Vers 1990, au service de gériatrie du défunt hôpital Broussais j'ai parlé avec des infirmiers qui me dirent pratiquer des massages aux personnes âgées uniquement pour leur offrir un contact.

La même chose aujourd'hui se retrouve avec les massages dit « de confort » qui sont donnés dans les cabinets de kinésithérapie, à titre onéreux et non remboursés par la sécurité sociale.

Autre problème : quand on est sensé franchir la « frontière des caresses », on est sensé devoir aller vers le sexe obligatoire. C'est une erreur très grave, très courante et dévastatrice, car rien ne devrait être ici « obligatoire ». Et qui plus est applaudi par l'entourage, qui devrait éviter de s'en mêler.

Croire qu'il existe une frontière des caresses à respecter, ou a franchir selon certaines règles, fait partie d'une culture qui nie les rapports humains sincères et chaleureux.

Où est la frontière des caresses ? Elle n'existe que dans le fatras de nos conventions.

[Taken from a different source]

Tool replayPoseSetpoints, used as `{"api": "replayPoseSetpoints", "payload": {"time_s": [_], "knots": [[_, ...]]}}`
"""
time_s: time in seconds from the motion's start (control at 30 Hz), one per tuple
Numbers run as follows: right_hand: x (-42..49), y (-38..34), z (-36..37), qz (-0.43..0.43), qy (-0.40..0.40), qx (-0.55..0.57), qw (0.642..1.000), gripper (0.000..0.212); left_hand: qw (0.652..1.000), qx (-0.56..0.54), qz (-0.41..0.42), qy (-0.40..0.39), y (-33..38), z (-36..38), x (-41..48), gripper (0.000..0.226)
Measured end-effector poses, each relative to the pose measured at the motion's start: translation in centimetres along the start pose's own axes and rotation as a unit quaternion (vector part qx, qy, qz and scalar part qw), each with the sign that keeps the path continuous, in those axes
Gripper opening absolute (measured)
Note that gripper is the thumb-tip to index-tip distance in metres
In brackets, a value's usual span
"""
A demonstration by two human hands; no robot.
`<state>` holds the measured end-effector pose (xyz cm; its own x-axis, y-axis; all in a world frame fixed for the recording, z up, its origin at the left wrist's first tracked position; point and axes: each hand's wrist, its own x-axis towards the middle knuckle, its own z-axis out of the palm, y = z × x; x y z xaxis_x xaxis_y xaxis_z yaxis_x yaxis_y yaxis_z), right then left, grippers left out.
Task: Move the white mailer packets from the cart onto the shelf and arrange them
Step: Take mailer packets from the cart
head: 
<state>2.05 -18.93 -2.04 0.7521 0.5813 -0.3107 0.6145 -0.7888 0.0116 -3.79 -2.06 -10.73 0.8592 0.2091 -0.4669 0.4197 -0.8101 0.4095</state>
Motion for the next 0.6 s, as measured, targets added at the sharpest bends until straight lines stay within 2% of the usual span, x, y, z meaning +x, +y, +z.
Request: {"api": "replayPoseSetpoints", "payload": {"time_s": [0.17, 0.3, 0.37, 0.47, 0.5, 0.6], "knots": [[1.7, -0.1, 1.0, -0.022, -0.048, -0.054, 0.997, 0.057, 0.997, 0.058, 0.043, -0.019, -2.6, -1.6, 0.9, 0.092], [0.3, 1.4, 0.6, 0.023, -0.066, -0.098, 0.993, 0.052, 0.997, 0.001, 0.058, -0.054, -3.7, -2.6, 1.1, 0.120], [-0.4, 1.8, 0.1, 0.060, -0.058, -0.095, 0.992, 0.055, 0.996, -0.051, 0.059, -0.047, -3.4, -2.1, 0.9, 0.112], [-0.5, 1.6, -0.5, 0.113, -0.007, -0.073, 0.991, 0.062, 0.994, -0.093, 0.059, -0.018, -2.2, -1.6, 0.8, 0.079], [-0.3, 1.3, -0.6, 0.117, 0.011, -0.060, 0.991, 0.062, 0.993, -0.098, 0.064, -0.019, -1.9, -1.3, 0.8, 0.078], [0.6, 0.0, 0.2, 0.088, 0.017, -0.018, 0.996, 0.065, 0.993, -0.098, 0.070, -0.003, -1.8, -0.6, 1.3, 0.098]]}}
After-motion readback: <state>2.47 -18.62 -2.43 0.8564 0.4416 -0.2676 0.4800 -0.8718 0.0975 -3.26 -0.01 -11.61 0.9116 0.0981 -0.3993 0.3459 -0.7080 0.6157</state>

On en a très peur. On appréhende son « franchissement ». De quoi aurais-je l'air ? Comment serais-je accueilli ? Que dois-je faire ? Que veut l'autre ? Aura-t-il peur ? Dois-je avancer encore, ou déguerpir ?

Cette question de la « frontière des caresses » est vaste et complexe. Elle mérite d'être étudiée tranquillement, posément, avec sensibilité. Pour aller vers plus de relations réelles, chaleureuses et enrichissantes entre les humains. Et comme l'existence de cette frontière est niée, commençons par l'éclairer le plus largement possible. C'est aussi le but de ce petit texte de réflexions.